I know some of the answers to this, if I’m way off @FLMedic311 can set me straight. 

If you’re not a paramedic you still have a chance of getting hired. They’ll send you to school and teach you the King County way. They’ve hired EMTs and medics. I know a few guys who worked as a basic for years and then got hired at KCM1. 

 North King County is Seattle. Seattle Fire runs everything basically up to Snohomish County. Other fire departments like Bellevue, to the east, run ALS. Their paramedics would be called “Bellevue Fire Department Medic One”. Shoreline has their own medics, right?

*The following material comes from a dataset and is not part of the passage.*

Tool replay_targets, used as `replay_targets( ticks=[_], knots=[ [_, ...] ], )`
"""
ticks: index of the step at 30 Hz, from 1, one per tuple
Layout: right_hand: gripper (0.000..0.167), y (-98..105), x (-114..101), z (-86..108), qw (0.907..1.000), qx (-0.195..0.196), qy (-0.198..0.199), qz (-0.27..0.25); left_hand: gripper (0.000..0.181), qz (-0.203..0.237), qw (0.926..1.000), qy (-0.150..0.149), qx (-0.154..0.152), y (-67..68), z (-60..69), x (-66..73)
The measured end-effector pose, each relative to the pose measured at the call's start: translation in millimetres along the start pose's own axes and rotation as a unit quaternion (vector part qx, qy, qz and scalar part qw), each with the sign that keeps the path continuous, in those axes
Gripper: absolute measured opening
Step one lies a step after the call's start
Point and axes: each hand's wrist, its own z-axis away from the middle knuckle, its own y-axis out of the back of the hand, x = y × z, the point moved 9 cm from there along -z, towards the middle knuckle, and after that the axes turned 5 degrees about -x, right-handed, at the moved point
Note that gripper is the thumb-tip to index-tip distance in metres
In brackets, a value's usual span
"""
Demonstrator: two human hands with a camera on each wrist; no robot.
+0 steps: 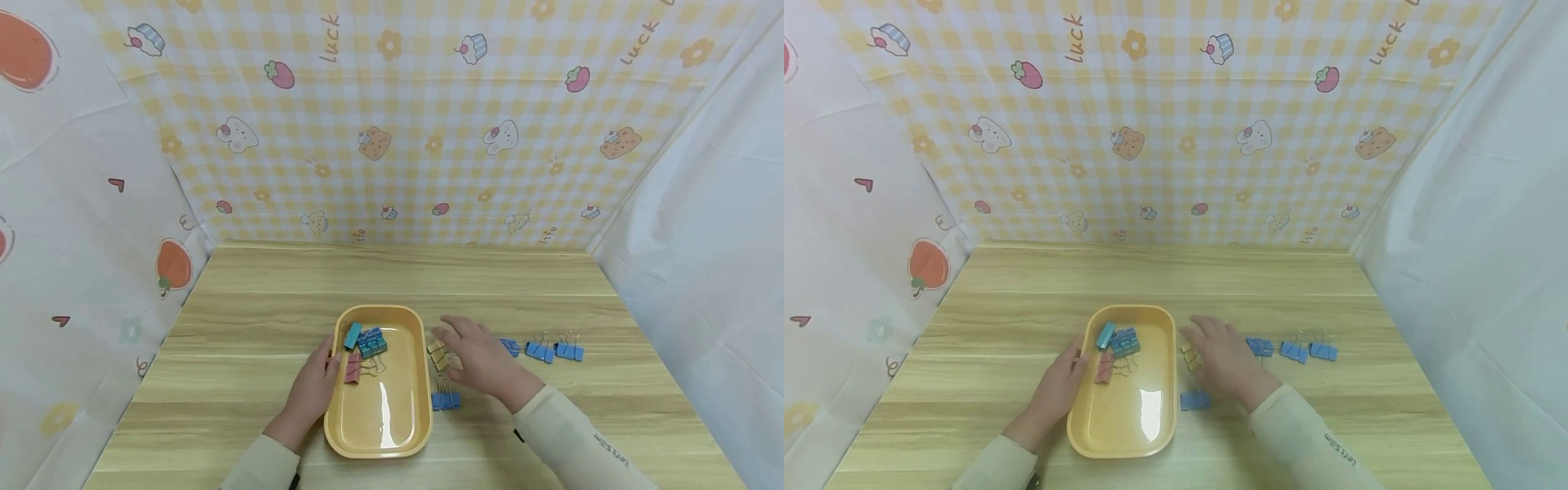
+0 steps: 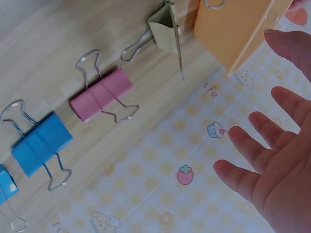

 South King County is where King County Medic One runs. Renton, Kent, Auburn. If you look at a map you can see it.  They are not a fire  service, but they are the only paramedic service in king county that is not fire.


----------



## DrParasite (Jan 18, 2018)

NomadicMedic said:


> North King County is Seattle. Seattle Fire runs everything basically up to Snohomish County. Other fire departments like Bellevue, to the east, run ALS. Their paramedics would be called “Bellevue Fire Department Medic One”. Shoreline has their own medics, right?
> 
> South King County is where King County Medic One runs. Renton, Kent, Auburn. If you look at a map you can see it.  They are not a fire  service, but they are the only paramedic service in king county that is not fire.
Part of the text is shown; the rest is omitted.